Work to be completed: Write out the listing verbatim. No pictures belong in it.

*** Opening Data below ***

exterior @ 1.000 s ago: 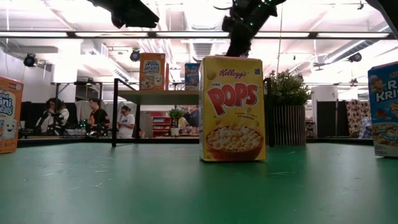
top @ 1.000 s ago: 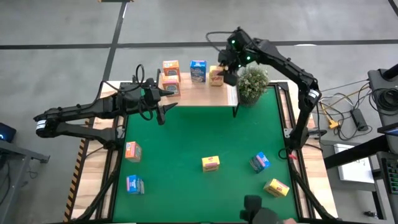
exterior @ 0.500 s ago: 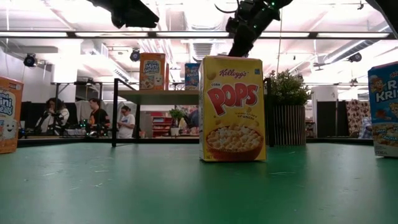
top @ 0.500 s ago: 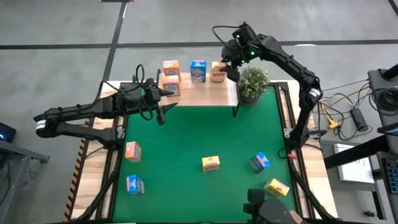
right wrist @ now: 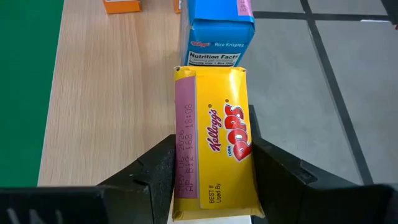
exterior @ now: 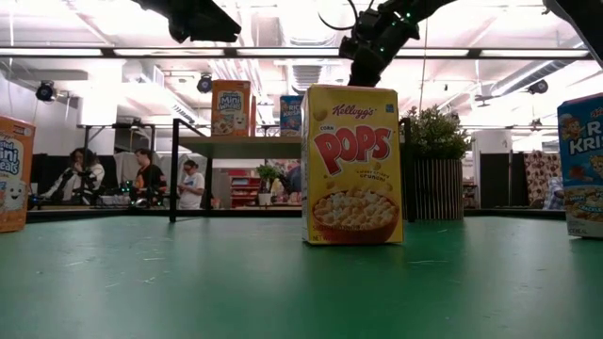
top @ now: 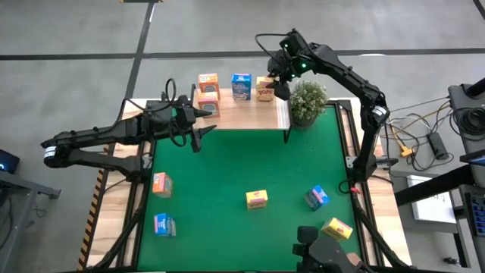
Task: Stack cereal on shelf
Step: Adjust the yellow cereal box on the shelf
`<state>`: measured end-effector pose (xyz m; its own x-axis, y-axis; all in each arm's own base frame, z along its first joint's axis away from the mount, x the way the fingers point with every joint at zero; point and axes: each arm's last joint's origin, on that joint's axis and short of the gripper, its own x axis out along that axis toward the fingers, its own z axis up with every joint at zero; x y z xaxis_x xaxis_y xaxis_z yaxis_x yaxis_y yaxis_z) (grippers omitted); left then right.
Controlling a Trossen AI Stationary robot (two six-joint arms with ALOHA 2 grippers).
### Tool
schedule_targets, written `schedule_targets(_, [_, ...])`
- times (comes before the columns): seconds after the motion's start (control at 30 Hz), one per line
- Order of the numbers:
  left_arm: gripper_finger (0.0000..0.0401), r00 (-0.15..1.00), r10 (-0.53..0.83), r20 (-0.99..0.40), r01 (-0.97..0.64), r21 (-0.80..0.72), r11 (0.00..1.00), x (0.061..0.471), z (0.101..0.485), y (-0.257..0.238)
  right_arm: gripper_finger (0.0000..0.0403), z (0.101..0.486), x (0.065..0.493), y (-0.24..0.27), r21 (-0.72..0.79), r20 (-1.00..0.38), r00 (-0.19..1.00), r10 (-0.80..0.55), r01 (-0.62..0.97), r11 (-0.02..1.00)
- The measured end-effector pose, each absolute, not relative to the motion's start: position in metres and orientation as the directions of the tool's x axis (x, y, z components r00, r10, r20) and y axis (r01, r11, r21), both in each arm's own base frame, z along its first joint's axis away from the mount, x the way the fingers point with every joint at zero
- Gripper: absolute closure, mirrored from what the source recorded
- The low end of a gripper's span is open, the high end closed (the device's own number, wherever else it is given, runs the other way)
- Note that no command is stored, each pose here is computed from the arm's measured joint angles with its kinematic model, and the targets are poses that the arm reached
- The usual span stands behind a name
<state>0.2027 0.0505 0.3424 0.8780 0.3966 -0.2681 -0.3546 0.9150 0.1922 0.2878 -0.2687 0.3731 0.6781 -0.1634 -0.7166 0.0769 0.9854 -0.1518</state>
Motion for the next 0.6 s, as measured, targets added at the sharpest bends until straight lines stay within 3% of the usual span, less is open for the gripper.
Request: schedule_targets(0.6, [0.0195,0.878,0.397,-0.269,-0.355,0.192,0.915,0.2027,0.3423,0.0506,0.0227,0.3728,0.2873,-0.2701,-0.203,-0.729,0.652,-0.208,0.085,0.976])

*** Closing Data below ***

Result of this task:
exterior @ 1.000 s ago: 
top @ 1.000 s ago: 
exterior @ 0.500 s ago: 
top @ 0.500 s ago: 
right wrist @ now: 
exterior @ now: 
top @ now: 
Task: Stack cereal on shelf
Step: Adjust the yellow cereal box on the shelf
`<state>`: measured end-effector pose (xyz m; its own x-axis, y-axis; all in each arm's own base frame, z along its first joint's axis away from the mount, x the way the fingers point with every joint at zero; point and axes: each arm's last joint's origin, on that joint's axis and short of the gripper, its own x axis out along that axis toward the fingers, its own z axis up with every joint at zero; x y z xaxis_x xaxis_y xaxis_z yaxis_x yaxis_y yaxis_z) (grippers omitted); left then right.
Controlling a Trossen AI Stationary robot (two six-joint arms with ALOHA 2 grippers).
### Tool
schedule_targets, written `schedule_targets(_, [_, ...])`
- times (comes before the columns): seconds after the motion's start (control at 30 Hz), one per line
- Order of the numbers:
  left_arm: gripper_finger (0.0000..0.0401), r00 (-0.15..1.00), r10 (-0.53..0.83), r20 (-0.99..0.40), r01 (-0.97..0.64), r21 (-0.80..0.72), r11 (0.00..1.00), x (0.061..0.471), z (0.101..0.485), y (-0.257..0.238)
  right_arm: gripper_finger (0.0000..0.0403), z (0.101..0.486), x (0.065..0.493), y (-0.24..0.27), r21 (-0.72..0.79), r20 (-1.00..0.38), r00 (-0.19..1.00), r10 (-0.80..0.55), r01 (-0.62..0.97), r11 (-0.02..1.00)
- The measured end-effector pose, each absolute, not relative to the motion's start: position in metres and orientation as the directions of the tool's x axis (x, y, z components r00, r10, r20) and y axis (r01, r11, r21), both in each arm's own base frame, z along its first joint's axis away from the mount, x the way the fingers point with every joint at zero
- Gripper: absolute closure, mirrored from what the source recorded
- The low end of a gripper's span is open, the high end closed (the device's own number, wherever else it is given, runs the other way)
- Note that no command is stored, each pose here is computed from the arm's measured joint angles with its kinematic model, and the targets are poses that the arm reached
- The usual span stands behind a name
<state>0.2027 0.0505 0.3424 0.8780 0.3966 -0.2681 -0.3546 0.9150 0.1922 0.2878 -0.2687 0.3731 0.6781 -0.1634 -0.7166 0.0769 0.9854 -0.1518</state>
Motion for the next 0.6 s, as measured, targets added at the sharpest bends until straight lines stay within 3% of the usual span, less is open for the gripper.
Request: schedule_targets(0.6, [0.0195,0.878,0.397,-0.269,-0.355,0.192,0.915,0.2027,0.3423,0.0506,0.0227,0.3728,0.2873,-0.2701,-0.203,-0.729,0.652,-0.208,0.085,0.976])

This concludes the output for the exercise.